Configure Unity Catalog¶
Follow these steps to enable Databricks Unity Catalog sync for Delta Lake tables in Tableflow.
Log in to your Databricks workspace and create or select the catalog that you want to use to sync Delta Lake tables created by Tableflow. For this guide, the catalog is named tableflow-quick-start-catalog.
Navigate to the Databricks workspace settings and click Identity and Access.
Create a new Service Principal named tableflow-quick-start-sp and generate a secret. Store the client ID and secret securely, because you will need them later to configure the Unity Catalog integration in Tableflow.
Navigate to the tableflow-quick-start-catalog and grant it the Data Editor access to the catalog.
Navigate to the External Location you created previously and grant the following permissions to tableflow-quick-start-sp:
- CREATE EXTERNAL TABLE
- READ FILES
- WRITE FILES
Configure Unity Catalog integration with Tableflow¶
Log in to Confluent Cloud Console.
Navigate to the Kafka cluster that has the topics you want to sync, and click Tableflow.

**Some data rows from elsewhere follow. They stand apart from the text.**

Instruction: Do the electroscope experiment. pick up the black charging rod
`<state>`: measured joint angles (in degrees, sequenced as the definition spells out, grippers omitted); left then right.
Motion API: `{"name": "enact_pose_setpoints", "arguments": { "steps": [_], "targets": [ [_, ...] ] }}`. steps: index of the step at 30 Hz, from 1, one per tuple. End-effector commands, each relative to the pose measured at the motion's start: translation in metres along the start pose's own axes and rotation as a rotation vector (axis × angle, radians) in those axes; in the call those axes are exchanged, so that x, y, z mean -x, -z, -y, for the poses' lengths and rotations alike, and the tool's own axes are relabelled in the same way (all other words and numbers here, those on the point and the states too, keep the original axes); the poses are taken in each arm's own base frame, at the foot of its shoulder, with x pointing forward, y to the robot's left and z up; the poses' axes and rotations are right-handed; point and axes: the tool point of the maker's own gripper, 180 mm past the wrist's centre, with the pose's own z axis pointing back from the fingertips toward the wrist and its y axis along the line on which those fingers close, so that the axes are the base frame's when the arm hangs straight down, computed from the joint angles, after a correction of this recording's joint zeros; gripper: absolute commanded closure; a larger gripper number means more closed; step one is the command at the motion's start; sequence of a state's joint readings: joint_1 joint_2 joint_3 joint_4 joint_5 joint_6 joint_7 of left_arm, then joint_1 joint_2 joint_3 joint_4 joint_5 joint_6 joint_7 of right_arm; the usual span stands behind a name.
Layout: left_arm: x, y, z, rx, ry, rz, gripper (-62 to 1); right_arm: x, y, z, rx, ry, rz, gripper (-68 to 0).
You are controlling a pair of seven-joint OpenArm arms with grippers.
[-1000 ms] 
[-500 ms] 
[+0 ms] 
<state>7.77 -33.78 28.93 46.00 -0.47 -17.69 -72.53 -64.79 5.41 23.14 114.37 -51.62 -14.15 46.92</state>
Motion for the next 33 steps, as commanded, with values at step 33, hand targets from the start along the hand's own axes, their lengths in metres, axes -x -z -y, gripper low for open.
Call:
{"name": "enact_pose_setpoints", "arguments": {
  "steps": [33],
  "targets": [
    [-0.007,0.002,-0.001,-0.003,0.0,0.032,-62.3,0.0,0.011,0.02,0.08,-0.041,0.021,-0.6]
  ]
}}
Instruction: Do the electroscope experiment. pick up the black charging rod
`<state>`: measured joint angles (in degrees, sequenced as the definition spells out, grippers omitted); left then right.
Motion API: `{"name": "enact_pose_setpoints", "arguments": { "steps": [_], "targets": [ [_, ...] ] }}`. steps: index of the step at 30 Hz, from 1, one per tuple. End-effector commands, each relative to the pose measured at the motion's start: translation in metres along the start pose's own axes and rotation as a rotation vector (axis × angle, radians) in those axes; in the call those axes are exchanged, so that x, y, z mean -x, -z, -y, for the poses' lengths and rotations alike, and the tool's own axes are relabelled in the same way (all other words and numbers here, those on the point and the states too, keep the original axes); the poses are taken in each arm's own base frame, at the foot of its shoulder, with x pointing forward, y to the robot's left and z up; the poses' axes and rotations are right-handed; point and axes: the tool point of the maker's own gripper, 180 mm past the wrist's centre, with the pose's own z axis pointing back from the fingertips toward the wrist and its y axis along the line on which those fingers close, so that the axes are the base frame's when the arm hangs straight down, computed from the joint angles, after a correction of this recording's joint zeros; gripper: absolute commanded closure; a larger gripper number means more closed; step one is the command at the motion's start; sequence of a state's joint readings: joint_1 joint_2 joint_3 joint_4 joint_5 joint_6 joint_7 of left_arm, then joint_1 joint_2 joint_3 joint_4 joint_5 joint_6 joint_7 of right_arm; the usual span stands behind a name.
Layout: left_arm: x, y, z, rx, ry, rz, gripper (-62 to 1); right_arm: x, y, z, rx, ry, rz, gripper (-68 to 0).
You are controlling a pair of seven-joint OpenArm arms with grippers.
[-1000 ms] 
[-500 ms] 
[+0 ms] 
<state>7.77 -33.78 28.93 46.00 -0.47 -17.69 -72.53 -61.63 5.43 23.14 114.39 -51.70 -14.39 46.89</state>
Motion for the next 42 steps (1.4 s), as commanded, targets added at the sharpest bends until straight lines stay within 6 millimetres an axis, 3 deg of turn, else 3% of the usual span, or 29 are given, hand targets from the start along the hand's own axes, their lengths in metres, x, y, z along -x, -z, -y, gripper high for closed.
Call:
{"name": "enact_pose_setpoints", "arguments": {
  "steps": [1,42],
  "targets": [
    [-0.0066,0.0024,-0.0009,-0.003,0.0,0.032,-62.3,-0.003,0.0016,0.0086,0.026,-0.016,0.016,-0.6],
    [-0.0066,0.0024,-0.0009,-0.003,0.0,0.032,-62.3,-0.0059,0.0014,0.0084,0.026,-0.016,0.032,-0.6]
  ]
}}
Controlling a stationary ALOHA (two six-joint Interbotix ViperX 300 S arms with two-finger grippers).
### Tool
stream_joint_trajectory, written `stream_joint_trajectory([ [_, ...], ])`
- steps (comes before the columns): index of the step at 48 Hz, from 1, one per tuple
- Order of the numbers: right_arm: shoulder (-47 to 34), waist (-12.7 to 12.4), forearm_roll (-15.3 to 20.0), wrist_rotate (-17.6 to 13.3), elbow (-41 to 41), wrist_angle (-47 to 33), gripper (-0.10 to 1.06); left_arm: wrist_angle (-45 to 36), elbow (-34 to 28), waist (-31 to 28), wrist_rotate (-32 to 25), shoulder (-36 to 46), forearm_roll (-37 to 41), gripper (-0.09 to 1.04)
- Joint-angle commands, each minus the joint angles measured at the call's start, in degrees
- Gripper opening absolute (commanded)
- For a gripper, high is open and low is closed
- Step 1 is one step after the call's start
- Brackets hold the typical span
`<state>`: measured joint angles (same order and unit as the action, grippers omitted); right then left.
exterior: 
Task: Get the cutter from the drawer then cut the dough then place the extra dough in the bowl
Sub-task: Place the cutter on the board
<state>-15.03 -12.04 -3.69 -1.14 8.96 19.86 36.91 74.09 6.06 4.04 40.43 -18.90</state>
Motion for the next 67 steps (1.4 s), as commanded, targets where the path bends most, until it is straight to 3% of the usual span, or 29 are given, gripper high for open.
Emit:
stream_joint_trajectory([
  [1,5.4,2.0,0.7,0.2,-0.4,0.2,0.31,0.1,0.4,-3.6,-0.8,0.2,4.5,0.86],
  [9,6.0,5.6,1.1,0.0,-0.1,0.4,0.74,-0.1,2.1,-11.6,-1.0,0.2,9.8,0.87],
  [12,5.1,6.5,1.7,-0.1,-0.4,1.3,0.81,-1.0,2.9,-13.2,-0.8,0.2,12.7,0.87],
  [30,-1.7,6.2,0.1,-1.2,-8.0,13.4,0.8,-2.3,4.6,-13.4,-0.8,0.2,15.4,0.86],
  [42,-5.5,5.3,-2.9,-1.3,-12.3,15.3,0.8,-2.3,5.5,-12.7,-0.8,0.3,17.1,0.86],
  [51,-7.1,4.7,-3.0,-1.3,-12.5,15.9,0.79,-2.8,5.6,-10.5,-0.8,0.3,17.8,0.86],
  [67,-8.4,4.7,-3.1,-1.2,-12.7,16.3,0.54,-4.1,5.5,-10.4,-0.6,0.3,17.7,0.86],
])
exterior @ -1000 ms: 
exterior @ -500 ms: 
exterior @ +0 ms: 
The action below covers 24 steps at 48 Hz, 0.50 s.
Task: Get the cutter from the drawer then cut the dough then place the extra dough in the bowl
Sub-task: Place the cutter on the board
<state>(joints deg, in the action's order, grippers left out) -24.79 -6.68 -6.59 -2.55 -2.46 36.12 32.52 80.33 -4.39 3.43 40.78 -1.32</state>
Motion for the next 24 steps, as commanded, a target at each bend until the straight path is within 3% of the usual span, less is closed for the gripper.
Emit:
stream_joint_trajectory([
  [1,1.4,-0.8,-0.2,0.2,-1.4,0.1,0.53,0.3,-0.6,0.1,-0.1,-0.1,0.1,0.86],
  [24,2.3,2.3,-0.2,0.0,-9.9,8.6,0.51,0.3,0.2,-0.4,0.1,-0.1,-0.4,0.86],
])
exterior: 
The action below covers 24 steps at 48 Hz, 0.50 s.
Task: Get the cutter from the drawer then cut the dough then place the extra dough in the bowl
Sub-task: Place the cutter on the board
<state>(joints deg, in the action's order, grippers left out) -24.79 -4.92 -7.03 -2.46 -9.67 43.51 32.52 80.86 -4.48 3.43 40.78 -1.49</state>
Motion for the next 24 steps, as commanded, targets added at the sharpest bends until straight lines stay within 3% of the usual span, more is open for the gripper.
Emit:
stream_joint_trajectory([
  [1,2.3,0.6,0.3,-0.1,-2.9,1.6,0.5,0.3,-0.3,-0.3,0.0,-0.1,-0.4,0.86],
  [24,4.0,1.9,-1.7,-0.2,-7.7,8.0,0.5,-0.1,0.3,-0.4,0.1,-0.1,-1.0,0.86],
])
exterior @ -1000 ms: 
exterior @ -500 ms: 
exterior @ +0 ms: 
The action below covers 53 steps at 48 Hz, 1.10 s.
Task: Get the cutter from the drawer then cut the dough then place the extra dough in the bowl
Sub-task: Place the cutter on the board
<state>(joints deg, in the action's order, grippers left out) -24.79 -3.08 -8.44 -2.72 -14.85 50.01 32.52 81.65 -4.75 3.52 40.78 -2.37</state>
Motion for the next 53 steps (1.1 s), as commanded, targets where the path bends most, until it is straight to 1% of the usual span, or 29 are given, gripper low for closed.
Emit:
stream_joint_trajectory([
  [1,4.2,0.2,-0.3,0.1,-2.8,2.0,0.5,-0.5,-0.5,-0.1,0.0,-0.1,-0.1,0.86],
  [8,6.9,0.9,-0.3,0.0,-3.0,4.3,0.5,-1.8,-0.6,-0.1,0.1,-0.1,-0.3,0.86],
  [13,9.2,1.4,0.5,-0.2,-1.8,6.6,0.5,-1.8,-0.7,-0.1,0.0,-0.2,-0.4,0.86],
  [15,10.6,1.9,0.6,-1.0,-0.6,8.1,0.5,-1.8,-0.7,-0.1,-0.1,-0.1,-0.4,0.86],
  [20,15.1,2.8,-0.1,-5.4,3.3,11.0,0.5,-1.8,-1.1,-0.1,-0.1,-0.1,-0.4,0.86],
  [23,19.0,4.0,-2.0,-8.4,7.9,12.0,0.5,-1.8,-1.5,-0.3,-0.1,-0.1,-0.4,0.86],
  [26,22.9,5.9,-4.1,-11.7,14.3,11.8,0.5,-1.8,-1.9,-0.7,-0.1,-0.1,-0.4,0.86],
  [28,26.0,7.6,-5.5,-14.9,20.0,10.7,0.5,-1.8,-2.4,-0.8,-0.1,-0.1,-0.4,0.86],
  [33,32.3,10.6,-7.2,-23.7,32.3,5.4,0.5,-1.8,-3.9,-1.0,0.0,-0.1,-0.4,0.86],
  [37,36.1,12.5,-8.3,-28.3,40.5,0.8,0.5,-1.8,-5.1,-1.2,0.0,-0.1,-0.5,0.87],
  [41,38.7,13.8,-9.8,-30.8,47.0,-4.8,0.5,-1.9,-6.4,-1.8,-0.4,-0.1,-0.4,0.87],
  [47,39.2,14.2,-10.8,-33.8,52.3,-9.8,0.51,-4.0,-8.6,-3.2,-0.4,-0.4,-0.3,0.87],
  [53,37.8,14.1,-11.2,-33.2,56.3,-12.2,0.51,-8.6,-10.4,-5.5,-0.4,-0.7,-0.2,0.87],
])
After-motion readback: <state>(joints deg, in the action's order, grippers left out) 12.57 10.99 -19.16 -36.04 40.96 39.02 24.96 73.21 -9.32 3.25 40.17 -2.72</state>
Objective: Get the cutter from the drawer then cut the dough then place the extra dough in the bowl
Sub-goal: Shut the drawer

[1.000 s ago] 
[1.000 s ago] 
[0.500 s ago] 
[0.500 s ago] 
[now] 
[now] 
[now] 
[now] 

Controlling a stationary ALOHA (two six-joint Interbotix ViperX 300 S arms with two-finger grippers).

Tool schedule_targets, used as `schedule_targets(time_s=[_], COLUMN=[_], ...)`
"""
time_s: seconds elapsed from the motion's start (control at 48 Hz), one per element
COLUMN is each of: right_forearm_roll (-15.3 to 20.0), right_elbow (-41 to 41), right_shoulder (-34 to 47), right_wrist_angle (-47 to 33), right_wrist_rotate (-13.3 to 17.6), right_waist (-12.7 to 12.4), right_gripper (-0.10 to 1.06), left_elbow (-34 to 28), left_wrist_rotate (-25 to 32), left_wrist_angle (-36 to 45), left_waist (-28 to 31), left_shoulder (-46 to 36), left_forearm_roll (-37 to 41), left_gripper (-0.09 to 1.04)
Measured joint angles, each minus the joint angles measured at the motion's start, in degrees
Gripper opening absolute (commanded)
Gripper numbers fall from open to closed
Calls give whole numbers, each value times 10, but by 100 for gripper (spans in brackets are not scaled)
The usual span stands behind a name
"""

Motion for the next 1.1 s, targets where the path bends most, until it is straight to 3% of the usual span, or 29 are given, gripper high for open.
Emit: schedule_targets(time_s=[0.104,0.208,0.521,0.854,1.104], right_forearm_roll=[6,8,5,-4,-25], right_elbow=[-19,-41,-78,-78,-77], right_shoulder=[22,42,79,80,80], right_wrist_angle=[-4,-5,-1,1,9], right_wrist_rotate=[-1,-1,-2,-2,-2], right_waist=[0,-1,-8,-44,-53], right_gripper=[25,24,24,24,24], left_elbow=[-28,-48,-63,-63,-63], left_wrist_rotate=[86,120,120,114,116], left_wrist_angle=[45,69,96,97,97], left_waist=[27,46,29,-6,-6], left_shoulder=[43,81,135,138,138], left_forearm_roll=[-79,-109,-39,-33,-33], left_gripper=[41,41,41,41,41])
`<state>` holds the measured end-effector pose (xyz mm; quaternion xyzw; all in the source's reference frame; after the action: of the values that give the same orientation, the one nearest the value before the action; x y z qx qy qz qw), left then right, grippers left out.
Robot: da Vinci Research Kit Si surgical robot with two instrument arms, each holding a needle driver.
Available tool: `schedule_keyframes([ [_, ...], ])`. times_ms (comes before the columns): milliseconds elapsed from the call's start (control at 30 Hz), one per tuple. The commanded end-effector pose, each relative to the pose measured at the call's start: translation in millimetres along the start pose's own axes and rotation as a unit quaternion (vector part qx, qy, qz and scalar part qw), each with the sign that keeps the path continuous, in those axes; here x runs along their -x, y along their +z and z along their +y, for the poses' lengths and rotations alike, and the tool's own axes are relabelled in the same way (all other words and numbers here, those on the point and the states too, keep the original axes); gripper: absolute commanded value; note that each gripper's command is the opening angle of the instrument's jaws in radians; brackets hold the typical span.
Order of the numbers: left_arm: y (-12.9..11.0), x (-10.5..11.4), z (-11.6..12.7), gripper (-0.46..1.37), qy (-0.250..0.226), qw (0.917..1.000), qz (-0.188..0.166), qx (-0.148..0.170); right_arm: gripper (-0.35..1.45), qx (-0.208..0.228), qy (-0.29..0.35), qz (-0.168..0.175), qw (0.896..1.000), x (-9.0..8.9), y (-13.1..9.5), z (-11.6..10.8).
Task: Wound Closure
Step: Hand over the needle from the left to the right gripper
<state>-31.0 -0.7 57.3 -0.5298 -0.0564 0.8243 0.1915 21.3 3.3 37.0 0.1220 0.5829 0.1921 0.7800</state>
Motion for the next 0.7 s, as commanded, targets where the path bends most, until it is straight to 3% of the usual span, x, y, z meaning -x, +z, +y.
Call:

In the External Catalog Integrations section, click Add Integration.
In the Select integration type section, select Unity Catalog.
Provide a name to identify your catalog integration and click Continue.
On the Add connection details page, provide the following inputs and click Continue.
- Databricks Workspace URL
- Client ID and secret of the service principal that you obtained in Step 2.
- Name of the Unity Catalog to integrate with.
Return to your Databricks workspace, and in Catalog Explorer, confirm that the Delta table is published within the catalog, categorized under the schema name corresponding to your cluster ID.
Once the table is available in Databricks, you can perform queries on it and use it for your data analytics tasks. Also, you can govern this table in Unity Catalog like any other asset.